• [Exercise aim]
Which lines of the material hold the word "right"? Copy each one.
Information shown: Begin
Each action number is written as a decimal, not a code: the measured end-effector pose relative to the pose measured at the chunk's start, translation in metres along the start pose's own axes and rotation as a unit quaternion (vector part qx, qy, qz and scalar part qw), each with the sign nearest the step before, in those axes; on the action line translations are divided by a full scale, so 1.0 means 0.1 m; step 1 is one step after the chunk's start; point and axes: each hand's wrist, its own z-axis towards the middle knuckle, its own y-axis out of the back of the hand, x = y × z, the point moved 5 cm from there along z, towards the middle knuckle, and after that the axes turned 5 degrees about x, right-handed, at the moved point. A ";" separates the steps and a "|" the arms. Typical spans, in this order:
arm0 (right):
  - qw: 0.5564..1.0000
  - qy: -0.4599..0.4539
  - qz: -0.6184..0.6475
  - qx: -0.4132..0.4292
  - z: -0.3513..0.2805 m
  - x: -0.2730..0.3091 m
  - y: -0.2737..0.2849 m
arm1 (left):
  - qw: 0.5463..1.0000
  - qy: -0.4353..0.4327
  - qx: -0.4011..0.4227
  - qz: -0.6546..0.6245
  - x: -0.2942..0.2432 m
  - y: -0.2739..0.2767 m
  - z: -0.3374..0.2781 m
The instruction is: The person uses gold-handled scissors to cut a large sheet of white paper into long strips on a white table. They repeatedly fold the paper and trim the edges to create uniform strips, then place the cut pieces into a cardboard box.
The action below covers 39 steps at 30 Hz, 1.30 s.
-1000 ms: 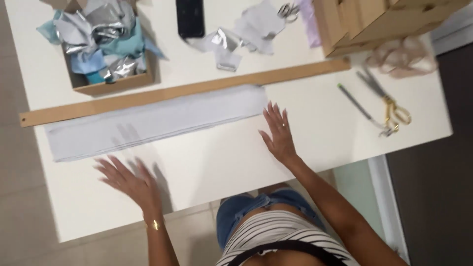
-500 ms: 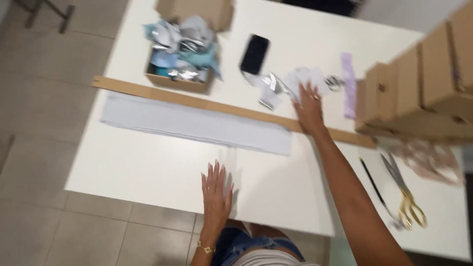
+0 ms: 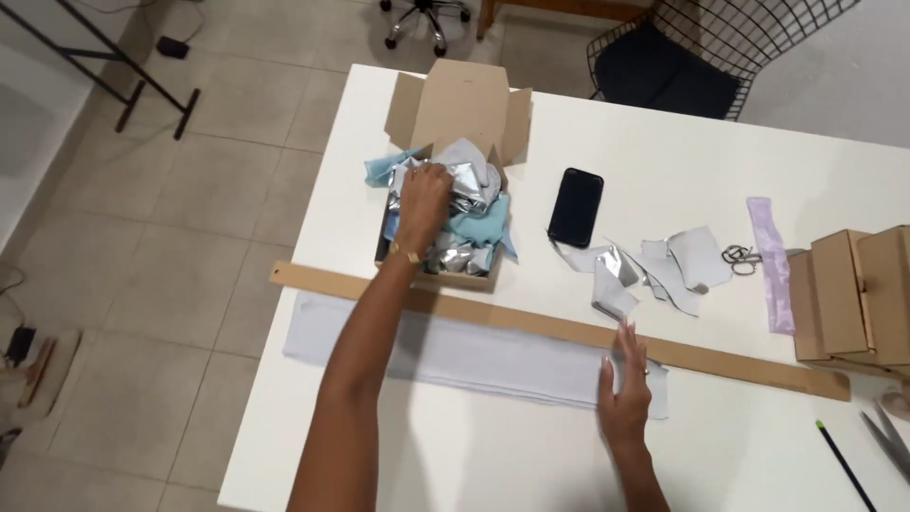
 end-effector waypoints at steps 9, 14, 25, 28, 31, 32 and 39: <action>0.995 -0.009 0.088 -0.035 0.77 0.84 0.62 | 0.949 -0.016 0.022 -0.315 -0.50 1.56 1.03; 0.975 0.023 0.223 -0.007 1.50 1.50 0.62 | 0.929 -0.088 -0.019 -0.360 -1.24 2.63 1.16; 0.952 0.081 0.266 -0.127 1.70 0.73 1.93 | 0.876 -0.257 0.241 -0.330 -2.26 4.17 0.57; 0.947 0.154 0.255 -0.118 1.58 1.03 2.57 | 0.832 -0.208 0.338 -0.388 -2.44 4.13 0.37; 0.920 0.183 0.323 -0.129 1.47 1.36 3.03 | 0.822 -0.255 0.279 -0.427 -2.74 4.49 0.19; 0.920 0.185 0.322 -0.128 1.43 1.39 3.16 | 0.822 -0.255 0.277 -0.427 -2.80 4.50 0.13; 0.912 0.306 0.228 -0.150 0.96 1.41 3.72 | 0.816 -0.207 0.296 -0.451 -3.14 4.22 -0.38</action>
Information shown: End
• [Result of the task]
Each action number is written as a decimal, not a code: the measured end-effector pose relative to the pose measured at the chunk's start, translation in metres along the start pose's own axes and rotation as a unit quaternion (vector part qx, qy, qz and scalar part qw), each with the sign nearest the step before, in those axes; on the action line translations are divided by a full scale, so 1.0 means 0.1 m; step 1 is one step after the chunk's start; point and axes: each hand's wrist, its own z-axis towards the middle knuckle, its own y-axis out of the back of the hand, x = y × z, the point moved 5 cm from there along z, towards the middle knuckle, and after that the axes turned 5 degrees about x, right-handed, at the moved point. A ";" separates the steps and a "|" the arms. Typical spans, in this order:
arm0 (right):

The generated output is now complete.